## HOW TO COMPLETE THIS TASK
Every line below that carries the word "camera" needs to be copied.

■ ■ ■ ■

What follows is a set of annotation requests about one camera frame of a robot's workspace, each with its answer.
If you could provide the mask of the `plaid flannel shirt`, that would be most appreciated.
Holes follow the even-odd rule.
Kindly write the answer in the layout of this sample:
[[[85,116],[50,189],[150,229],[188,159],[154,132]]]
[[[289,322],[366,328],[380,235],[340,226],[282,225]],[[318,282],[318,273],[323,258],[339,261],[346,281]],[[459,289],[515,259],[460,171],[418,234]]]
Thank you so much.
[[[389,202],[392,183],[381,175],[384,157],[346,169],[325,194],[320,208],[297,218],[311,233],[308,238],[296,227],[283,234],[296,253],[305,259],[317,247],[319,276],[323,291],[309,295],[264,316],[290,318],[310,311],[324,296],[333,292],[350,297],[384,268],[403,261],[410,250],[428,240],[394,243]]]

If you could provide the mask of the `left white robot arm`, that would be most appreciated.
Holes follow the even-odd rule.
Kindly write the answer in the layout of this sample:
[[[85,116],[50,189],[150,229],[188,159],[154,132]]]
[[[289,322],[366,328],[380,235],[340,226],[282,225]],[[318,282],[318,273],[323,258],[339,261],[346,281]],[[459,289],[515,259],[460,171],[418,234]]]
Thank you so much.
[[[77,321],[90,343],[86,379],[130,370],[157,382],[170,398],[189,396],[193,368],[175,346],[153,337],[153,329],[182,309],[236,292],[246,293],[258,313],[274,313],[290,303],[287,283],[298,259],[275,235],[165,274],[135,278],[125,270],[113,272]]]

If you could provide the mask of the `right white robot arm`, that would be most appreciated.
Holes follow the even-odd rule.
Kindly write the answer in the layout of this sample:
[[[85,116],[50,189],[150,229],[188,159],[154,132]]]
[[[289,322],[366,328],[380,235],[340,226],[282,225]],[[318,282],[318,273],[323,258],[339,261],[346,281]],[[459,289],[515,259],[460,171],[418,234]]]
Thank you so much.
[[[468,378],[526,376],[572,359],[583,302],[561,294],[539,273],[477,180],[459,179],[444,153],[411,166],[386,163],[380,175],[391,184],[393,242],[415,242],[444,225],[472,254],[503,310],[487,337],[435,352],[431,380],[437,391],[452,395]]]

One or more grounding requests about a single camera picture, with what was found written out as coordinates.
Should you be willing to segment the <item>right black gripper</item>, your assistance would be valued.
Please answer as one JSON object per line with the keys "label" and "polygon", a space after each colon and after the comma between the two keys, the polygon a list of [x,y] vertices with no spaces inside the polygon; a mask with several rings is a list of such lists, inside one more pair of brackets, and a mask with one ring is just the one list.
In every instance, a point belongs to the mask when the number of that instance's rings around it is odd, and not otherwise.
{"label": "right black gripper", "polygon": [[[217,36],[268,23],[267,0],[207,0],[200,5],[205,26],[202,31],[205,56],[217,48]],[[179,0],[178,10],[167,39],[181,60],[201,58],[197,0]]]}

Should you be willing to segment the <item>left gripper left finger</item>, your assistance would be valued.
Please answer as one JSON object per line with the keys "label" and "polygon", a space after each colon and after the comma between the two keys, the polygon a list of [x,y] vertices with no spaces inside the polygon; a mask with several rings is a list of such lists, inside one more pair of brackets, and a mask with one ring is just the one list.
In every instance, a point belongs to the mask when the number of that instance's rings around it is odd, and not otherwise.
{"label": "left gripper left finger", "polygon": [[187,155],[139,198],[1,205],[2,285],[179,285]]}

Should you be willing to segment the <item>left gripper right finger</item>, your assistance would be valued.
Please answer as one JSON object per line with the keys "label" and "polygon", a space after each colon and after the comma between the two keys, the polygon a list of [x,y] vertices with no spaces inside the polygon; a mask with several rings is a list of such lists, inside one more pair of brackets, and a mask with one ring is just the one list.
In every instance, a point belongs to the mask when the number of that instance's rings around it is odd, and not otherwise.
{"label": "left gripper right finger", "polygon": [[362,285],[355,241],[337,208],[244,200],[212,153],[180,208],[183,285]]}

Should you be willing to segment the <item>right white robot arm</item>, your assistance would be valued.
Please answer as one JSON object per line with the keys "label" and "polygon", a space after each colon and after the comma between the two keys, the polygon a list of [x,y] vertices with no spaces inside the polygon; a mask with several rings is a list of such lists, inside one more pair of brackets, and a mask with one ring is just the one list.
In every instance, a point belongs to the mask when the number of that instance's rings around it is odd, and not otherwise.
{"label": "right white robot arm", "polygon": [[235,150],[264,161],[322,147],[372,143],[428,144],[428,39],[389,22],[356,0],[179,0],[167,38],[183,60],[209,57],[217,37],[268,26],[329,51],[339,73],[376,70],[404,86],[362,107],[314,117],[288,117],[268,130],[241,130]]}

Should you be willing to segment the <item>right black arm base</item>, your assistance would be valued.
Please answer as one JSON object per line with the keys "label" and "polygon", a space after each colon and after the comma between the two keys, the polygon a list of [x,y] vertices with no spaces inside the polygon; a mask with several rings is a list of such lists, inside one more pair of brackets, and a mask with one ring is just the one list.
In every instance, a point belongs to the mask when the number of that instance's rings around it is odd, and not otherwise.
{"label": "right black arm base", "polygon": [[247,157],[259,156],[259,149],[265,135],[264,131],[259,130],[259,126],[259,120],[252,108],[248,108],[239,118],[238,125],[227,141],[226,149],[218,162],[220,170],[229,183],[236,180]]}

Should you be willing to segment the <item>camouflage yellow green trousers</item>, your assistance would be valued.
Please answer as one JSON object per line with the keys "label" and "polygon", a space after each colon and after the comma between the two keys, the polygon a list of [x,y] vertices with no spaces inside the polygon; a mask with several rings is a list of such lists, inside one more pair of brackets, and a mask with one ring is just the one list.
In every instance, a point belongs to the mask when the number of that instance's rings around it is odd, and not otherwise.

■ ■ ■ ■

## ANSWER SECTION
What follows is a set of annotation requests about one camera frame of a robot's workspace, each with its answer.
One or more grounding requests about a single camera picture, with what was found written out as coordinates.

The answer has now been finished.